**Task goal:** All lines from the one containing "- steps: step" down to the one containing "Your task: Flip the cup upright", both ends included, are to be given again exactly; omit the rest of the listing below.

**Given records:**
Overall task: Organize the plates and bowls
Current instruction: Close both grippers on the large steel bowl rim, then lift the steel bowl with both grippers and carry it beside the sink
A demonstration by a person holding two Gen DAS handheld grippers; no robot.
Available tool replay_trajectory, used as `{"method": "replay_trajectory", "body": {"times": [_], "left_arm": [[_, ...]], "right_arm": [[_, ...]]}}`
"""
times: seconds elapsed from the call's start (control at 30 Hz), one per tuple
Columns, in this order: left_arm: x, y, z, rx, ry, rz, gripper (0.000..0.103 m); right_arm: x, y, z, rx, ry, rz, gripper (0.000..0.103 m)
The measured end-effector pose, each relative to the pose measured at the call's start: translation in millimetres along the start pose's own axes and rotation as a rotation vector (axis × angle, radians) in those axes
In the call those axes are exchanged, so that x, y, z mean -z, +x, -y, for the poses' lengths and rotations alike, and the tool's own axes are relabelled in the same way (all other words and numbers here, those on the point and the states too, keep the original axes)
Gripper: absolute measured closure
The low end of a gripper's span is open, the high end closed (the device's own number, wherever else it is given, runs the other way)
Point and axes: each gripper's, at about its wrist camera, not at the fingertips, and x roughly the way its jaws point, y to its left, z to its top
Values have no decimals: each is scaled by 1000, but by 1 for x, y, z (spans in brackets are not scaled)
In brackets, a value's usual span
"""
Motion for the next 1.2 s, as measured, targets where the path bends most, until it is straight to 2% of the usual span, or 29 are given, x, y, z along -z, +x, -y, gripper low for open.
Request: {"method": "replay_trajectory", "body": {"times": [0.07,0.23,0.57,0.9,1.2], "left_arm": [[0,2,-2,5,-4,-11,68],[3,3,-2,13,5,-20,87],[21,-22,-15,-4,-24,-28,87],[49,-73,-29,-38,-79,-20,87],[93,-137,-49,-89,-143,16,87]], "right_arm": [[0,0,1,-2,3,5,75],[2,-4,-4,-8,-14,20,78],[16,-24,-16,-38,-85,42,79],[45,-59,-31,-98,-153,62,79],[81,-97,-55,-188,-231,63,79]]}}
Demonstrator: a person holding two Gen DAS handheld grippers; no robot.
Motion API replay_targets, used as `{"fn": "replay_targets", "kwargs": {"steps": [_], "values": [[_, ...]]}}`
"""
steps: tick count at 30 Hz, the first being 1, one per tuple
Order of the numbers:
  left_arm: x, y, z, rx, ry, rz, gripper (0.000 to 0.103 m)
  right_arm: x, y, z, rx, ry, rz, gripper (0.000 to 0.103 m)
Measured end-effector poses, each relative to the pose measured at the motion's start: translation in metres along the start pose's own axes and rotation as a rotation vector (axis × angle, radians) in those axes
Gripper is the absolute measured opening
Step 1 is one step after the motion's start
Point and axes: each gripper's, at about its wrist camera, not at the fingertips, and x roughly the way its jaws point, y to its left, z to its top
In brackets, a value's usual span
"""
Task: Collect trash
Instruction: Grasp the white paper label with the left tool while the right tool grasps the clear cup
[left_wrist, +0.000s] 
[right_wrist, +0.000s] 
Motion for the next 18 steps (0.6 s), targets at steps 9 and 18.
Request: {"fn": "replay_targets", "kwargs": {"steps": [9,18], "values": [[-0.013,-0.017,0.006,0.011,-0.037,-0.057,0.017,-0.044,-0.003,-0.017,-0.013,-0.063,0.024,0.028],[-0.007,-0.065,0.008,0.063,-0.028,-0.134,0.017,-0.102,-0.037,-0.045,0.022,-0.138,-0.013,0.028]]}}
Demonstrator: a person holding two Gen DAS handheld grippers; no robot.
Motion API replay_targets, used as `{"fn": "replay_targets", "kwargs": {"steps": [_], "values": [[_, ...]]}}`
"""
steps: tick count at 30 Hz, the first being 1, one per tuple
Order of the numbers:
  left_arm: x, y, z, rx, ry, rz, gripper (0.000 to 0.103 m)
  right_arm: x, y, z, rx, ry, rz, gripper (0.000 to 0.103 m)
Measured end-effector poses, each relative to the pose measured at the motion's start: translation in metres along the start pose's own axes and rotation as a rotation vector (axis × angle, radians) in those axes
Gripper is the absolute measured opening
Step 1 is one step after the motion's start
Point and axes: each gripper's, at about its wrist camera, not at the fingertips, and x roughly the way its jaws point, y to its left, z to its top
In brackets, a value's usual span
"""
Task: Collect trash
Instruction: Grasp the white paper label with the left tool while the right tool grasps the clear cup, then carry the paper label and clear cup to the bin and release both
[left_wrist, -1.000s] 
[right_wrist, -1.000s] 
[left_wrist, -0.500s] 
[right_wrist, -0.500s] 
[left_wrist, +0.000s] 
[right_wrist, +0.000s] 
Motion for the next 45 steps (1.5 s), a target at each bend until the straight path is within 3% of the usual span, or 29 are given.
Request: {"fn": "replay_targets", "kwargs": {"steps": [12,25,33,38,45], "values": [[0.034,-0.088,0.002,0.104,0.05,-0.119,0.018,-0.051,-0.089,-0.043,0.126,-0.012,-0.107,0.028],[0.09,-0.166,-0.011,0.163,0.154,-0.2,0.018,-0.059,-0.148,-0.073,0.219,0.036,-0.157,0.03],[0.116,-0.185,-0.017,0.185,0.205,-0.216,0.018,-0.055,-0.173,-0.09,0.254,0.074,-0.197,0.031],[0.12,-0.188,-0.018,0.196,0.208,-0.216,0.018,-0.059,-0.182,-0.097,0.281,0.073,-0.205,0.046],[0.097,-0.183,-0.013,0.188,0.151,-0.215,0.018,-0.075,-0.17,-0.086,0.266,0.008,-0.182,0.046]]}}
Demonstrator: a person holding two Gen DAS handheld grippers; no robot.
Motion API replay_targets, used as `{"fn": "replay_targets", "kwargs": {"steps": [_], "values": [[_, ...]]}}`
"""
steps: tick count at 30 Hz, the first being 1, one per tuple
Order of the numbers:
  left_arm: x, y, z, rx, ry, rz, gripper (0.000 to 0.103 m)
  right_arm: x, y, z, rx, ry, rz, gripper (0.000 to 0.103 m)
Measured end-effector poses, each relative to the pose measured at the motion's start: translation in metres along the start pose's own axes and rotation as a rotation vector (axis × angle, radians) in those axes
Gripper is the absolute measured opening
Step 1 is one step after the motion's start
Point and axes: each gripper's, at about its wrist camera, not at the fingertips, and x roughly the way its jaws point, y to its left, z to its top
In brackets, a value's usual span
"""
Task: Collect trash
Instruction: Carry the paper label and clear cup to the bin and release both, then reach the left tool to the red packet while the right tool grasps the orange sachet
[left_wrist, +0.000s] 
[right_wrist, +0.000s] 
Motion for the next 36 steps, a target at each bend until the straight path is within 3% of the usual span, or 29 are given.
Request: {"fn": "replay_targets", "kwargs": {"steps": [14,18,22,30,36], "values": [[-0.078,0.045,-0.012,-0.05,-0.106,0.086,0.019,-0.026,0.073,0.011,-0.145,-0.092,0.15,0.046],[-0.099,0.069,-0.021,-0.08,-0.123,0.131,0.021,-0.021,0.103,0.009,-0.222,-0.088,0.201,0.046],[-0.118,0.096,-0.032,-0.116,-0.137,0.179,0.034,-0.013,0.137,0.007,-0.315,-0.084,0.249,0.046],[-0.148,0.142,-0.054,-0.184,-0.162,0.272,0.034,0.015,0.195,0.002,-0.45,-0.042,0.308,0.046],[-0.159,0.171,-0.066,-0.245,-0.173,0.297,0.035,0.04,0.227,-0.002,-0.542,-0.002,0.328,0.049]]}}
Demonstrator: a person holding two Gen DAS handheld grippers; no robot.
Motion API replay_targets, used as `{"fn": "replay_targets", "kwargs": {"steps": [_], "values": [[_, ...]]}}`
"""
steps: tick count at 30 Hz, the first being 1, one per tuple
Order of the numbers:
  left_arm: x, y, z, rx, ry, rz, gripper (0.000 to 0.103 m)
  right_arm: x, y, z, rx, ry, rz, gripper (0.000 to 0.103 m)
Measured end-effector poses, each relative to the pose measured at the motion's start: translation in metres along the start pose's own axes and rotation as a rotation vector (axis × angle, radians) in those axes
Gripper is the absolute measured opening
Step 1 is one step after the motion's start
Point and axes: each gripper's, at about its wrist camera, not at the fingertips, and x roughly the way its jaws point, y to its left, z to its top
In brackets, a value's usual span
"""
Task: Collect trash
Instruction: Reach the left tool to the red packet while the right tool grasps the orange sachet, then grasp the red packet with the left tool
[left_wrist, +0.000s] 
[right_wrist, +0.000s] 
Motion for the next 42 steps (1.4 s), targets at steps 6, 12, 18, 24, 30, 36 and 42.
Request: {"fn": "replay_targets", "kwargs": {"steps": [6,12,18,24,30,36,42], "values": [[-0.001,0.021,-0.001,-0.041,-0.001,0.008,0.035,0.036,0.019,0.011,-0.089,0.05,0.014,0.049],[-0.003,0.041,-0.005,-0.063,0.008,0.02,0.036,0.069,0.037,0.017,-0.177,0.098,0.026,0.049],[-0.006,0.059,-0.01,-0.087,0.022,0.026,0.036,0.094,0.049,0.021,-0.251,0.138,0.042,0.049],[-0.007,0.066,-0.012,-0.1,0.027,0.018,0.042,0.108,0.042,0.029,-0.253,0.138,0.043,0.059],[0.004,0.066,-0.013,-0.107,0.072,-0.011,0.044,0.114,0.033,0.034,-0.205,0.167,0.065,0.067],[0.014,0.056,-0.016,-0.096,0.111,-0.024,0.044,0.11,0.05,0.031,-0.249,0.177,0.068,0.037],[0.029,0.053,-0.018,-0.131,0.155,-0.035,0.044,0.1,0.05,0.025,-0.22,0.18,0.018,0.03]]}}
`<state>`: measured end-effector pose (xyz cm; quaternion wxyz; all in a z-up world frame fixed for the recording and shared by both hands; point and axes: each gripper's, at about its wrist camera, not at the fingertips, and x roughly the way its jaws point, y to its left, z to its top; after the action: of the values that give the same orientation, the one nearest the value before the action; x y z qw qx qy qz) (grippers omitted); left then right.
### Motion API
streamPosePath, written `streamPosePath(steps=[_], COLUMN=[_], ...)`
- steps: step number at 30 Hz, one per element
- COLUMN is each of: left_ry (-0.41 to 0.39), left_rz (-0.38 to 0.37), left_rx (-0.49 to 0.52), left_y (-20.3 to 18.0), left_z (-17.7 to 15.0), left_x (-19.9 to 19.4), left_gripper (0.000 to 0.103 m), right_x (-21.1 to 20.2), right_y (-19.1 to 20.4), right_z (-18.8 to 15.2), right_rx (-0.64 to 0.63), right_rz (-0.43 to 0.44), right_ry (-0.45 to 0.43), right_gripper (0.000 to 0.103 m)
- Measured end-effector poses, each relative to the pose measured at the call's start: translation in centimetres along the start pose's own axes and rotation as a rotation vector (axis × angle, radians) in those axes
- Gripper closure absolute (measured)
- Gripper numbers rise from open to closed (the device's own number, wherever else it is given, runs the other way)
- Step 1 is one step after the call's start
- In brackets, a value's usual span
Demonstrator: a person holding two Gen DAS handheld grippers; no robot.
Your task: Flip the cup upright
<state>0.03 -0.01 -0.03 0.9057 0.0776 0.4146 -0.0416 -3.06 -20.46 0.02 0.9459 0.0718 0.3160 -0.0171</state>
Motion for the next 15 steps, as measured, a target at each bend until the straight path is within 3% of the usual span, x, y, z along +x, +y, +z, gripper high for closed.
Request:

**Result of the task:**
- steps: step number at 30 Hz, one per element
- COLUMN is each of: left_ry (-0.41 to 0.39), left_rz (-0.38 to 0.37), left_rx (-0.49 to 0.52), left_y (-20.3 to 18.0), left_z (-17.7 to 15.0), left_x (-19.9 to 19.4), left_gripper (0.000 to 0.103 m), right_x (-21.1 to 20.2), right_y (-19.1 to 20.4), right_z (-18.8 to 15.2), right_rx (-0.64 to 0.63), right_rz (-0.43 to 0.44), right_ry (-0.45 to 0.43), right_gripper (0.000 to 0.103 m)
- Measured end-effector poses, each relative to the pose measured at the call's start: translation in centimetres along the start pose's own axes and rotation as a rotation vector (axis × angle, radians) in those axes
- Gripper closure absolute (measured)
- Gripper numbers rise from open to closed (the device's own number, wherever else it is given, runs the other way)
- Step 1 is one step after the call's start
- In brackets, a value's usual span
Demonstrator: a person holding two Gen DAS handheld grippers; no robot.
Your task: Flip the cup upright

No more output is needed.